Within the material below, filter for lines that hold the word "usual".

——————

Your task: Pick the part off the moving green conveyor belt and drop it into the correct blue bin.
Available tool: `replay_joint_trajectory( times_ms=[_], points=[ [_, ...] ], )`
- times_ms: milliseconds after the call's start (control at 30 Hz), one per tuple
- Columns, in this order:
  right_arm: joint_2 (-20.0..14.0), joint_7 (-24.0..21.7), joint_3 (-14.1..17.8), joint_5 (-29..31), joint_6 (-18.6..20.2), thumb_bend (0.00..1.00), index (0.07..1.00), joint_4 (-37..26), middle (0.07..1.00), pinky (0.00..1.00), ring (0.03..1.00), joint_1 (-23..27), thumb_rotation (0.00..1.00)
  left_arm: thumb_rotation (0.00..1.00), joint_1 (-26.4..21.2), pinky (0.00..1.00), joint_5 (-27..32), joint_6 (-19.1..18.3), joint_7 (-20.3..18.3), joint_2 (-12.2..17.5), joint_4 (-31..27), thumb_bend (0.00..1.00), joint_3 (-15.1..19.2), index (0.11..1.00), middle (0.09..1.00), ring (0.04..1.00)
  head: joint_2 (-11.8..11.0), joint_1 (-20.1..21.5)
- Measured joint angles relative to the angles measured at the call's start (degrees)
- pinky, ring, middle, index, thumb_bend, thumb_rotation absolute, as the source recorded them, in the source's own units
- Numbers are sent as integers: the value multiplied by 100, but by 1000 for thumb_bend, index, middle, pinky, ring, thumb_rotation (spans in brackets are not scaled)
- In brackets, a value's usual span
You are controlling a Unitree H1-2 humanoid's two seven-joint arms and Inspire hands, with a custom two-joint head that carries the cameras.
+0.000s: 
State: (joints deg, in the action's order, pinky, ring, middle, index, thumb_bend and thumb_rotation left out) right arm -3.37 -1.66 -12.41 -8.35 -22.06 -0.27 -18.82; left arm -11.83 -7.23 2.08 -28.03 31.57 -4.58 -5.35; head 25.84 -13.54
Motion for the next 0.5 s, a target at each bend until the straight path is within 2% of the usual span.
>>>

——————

» **Problem solution**
- In brackets, a value's usual span
Motion for the next 0.5 s, a target at each bend until the straight path is within 2% of the usual span.

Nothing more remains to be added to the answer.